◆ What to produce:
Lines of the listing that contain "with" need to be copied.

Supplied material: Begin

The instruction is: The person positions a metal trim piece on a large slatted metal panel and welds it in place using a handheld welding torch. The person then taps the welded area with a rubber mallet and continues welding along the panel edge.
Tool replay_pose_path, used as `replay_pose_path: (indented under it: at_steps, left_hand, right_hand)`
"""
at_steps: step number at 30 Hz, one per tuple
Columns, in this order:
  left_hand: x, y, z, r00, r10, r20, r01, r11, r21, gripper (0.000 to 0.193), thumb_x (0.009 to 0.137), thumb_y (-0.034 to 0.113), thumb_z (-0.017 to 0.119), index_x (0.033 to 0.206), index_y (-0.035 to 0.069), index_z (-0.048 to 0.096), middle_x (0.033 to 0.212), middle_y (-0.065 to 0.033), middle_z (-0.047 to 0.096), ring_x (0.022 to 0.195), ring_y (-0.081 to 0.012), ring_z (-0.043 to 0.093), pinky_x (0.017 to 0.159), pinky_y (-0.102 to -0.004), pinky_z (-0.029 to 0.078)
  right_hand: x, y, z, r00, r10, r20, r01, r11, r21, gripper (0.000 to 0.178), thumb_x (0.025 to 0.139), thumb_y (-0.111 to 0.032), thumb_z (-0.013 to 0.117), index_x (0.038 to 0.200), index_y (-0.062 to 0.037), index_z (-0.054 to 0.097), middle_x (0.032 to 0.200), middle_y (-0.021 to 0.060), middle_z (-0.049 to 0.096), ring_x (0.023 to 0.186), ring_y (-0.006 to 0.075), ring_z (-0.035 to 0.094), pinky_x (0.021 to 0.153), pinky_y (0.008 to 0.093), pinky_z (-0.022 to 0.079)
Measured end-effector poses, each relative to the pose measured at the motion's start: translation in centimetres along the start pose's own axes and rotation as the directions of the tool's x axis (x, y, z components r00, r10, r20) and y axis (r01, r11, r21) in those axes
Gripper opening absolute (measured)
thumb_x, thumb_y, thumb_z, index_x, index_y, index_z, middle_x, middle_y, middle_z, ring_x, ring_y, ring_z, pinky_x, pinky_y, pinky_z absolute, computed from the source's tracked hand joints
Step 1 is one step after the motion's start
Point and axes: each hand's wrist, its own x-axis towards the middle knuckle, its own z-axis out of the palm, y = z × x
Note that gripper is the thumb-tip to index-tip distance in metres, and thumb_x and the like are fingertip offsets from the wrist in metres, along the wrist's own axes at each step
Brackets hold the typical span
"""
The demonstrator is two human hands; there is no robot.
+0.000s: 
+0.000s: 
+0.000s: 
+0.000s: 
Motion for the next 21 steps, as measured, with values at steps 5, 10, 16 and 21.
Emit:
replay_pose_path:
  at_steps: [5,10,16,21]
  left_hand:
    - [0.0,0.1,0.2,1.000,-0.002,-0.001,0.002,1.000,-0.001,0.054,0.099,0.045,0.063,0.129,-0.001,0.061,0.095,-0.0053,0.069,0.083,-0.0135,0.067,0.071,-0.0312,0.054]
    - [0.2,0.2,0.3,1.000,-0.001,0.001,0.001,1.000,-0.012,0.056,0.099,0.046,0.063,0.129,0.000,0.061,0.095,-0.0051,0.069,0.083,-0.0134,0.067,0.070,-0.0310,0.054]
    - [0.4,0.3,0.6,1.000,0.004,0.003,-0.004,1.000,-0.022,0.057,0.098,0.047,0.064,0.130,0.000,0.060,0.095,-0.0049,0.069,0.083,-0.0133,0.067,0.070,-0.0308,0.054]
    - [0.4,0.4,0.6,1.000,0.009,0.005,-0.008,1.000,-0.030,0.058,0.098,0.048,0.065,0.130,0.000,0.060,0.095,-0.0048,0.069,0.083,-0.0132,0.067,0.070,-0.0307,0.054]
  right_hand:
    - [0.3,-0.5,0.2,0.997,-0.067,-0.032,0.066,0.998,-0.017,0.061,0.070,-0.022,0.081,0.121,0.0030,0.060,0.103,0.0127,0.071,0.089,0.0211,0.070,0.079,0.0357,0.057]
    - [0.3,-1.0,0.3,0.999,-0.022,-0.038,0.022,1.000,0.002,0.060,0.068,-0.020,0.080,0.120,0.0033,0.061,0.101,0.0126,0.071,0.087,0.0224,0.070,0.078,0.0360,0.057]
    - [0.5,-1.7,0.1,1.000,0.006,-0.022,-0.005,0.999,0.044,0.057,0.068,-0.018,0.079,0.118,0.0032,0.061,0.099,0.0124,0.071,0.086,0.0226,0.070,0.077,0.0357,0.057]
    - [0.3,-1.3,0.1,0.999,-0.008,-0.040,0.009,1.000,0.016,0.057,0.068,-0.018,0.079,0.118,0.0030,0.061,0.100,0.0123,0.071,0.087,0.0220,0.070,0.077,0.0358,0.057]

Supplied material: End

◆ Exercise output:
The instruction is: The person positions a metal trim piece on a large slatted metal panel and welds it in place using a handheld welding torch. The person then taps the welded area with a rubber mallet and continues welding along the panel edge.
Motion for the next 21 steps, as measured, with values at steps 5, 10, 16 and 21.

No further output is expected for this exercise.